• Task goal: Wherever a line in the records contains the word "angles", return that line.

--*--

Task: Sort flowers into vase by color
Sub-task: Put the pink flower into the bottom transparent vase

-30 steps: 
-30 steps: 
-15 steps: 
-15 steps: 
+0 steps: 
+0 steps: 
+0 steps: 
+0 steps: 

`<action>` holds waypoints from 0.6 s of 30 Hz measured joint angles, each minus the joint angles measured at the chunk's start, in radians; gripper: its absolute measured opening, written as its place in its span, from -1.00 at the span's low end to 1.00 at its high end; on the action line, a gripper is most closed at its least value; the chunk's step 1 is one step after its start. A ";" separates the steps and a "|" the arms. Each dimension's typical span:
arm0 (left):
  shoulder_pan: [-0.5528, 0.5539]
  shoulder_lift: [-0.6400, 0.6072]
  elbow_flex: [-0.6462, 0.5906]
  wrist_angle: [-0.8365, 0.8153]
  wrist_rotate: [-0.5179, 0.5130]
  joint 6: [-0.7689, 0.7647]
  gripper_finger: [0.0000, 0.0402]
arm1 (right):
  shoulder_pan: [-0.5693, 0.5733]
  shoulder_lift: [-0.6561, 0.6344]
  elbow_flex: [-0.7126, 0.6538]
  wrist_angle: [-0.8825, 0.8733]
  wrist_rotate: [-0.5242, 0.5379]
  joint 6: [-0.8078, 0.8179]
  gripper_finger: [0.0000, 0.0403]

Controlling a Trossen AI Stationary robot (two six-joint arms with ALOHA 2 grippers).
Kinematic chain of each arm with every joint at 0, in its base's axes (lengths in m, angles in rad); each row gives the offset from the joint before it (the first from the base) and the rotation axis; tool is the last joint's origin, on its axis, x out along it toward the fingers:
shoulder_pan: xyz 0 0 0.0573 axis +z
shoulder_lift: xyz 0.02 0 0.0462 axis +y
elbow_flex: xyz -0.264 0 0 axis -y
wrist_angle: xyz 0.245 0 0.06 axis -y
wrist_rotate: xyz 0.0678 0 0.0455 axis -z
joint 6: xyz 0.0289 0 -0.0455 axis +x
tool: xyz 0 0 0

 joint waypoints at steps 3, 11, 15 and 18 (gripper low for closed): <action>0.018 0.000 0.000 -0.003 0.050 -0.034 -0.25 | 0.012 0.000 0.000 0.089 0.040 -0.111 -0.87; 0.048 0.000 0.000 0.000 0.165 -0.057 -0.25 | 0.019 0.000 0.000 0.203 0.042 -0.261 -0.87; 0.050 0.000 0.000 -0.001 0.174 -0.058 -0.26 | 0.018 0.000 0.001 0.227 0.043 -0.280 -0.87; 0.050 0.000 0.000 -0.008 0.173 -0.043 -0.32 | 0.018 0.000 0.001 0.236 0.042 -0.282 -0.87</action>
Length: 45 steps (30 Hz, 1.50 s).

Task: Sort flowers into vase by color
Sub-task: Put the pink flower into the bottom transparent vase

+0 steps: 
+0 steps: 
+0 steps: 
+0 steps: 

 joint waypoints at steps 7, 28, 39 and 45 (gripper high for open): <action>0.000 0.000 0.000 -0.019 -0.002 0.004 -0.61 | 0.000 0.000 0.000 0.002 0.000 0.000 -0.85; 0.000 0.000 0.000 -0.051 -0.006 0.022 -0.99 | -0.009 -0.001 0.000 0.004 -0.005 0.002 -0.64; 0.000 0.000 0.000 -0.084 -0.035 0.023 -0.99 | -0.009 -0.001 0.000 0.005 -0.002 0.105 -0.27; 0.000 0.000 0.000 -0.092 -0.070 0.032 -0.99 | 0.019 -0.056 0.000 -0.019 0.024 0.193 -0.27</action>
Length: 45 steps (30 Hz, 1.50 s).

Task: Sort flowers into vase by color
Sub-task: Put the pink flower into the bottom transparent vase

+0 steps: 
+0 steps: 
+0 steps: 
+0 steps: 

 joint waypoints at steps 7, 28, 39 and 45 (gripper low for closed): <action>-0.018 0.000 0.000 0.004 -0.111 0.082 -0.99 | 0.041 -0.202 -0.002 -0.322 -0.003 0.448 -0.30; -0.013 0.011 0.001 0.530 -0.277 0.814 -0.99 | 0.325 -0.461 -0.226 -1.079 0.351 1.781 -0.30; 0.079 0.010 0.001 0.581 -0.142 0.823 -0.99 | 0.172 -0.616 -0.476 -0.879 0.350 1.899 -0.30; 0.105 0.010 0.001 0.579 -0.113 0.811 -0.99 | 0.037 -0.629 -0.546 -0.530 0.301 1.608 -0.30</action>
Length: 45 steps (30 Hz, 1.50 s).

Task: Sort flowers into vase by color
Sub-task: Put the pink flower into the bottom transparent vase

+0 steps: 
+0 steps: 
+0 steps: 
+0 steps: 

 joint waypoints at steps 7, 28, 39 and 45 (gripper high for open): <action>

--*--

• Task answer:
`<action>` holds waypoints from 0.6 s of 30 Hz measured joint angles, each minus the joint angles measured at the chunk's start, in radians; gripper: its absolute measured opening, written as its place in its span, from -1.00 at the span's low end to 1.00 at its high end; on the action line, a gripper is most closed at its least value; the chunk's step 1 is one step after its start. A ";" separates the steps and a "|" the arms. Each dimension's typical span:
Kinematic chain of each arm with every joint at 0, in its base's axes (lengths in m, angles in rad); each row gives the offset from the joint before it (the first from the base) and the rotation axis; tool is the last joint's origin, on its axis, x out along it toward the fingers:

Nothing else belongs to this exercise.